O emprego que conseguiu no Astoria era o de "stage manager", cabendo-lhe cumprir os requisitos de cada banda para a actuação. Mas não pensem em toalhas aquecidas e embalagens de rebentos de soja (isso é catering). A Ricardo Ribeiro cabia procurar o amplificador de certo fabricante ou proporcionar o material necessário para o tipo de iluminação desejada (o hardware). De Dropkick Murphys a Pink, Ricardo foi-se habituando à convivência com rockstars. Mas não era contagiado pelo ambiente de sexo, drogas e rock n' roll. "É preciso coordenar bem uma equipa muito grande, e garantir que tudo está a postos à hora certa", diz. A única intoxicação que procurava era a da música, e sendo que o seu trabalho era garantir que nada impedisse que ela acontecesse, precisava de se manter alerta e disciplinado no olho do furacão de excessos e fúria que é um concerto. "Tenho noção que a ideia das pessoas é essa, que por trabalhar nesta área passo o tempo todo em festas e em altas", admite. Mas para Ricardo a carreira está acima de tudo isso. "Para se estar ao nível em que estou actualmente é preciso garantir consistência e não permitir que humores interfiram", assegura. Diz também que uma cabeça limpa é fundamental para conseguir manter uma grande equipa tão motivada quanto ele.

Entretanto, o cargo de stage manager transformou-se no de tour manager quando começou a ser reconhecido profissionalmente, e a trabalhar pelo próprio nome. Iniciou aí uma fase em que aeroportos e jetlag se sucedem. Recorda dois bons momentos na carreira: primeiro, quando uns dias após uma longa conversa com Mick Jagger sobre comida recebe um gift basket de variados queijos e salpicões, tão grande que quase não cabia na secretária. "Foi tudo tratado pelo pessoal dele, claro, mas vinha com um cartão de agradecimento assinado pelo Mick". Outro momento, num espectro oposto, foi quando fez a tour de uma banda com quem já havia trabalhado antes. O vocalista estava numa fase bastante avançada de alcoolismo, "a precisar de uma chapada na cara" como descreve Ricardo. "Literalmente, foi isso que aconteceu, seguido de uma longa conversa", diz "e ainda bem que ele hoje já se recuperou — mais tarde agradeceu-me aquele momento que foi mais de amigo do que de tour manager".

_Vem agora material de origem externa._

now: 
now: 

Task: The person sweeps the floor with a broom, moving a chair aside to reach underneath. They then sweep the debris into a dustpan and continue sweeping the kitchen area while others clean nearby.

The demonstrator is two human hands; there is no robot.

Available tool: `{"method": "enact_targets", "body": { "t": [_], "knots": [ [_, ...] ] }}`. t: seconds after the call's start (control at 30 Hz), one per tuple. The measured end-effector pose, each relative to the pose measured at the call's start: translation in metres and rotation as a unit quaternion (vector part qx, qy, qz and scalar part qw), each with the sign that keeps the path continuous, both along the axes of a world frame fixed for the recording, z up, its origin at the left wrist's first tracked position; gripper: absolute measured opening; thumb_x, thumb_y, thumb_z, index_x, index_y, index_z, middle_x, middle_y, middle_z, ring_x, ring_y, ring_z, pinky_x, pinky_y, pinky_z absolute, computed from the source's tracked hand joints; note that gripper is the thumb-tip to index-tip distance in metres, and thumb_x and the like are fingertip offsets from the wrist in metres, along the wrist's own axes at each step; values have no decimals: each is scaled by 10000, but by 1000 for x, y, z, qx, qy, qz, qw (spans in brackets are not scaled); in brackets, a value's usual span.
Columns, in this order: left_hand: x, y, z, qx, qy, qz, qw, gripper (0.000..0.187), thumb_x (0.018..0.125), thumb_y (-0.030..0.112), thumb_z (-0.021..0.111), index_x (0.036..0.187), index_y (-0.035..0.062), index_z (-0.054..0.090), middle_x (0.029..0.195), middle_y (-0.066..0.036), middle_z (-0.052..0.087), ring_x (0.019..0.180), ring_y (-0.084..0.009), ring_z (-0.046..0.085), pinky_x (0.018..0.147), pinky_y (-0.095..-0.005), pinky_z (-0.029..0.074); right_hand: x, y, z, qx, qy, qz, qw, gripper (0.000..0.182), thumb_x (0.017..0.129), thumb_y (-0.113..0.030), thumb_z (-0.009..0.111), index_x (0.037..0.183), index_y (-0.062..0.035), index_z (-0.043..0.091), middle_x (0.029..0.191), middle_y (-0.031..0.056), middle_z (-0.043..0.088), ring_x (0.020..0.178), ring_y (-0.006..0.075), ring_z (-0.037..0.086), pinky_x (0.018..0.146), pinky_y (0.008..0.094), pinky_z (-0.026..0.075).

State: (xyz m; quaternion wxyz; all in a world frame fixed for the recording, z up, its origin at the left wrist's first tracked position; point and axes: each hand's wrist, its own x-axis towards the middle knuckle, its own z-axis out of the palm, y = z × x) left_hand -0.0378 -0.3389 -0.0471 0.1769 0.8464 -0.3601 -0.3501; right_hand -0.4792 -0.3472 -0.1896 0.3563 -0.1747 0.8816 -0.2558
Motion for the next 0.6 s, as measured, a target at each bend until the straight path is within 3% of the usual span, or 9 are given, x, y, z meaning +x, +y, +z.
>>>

O trabalho como tour manager leva-o de uma ponta à outra do planeta, sem grandes interrupções. Mas quando questionado sobre se está a ponderar abrandar, a resposta é categórica: "Não tenho planos nenhuns de parar. Esforcei-me muito para chegar onde estou". "Talvez mude de ideias quando sentir que quero uma namorada, um cão e uma casa", acrescenta. "Mas de momento adoro o que faço".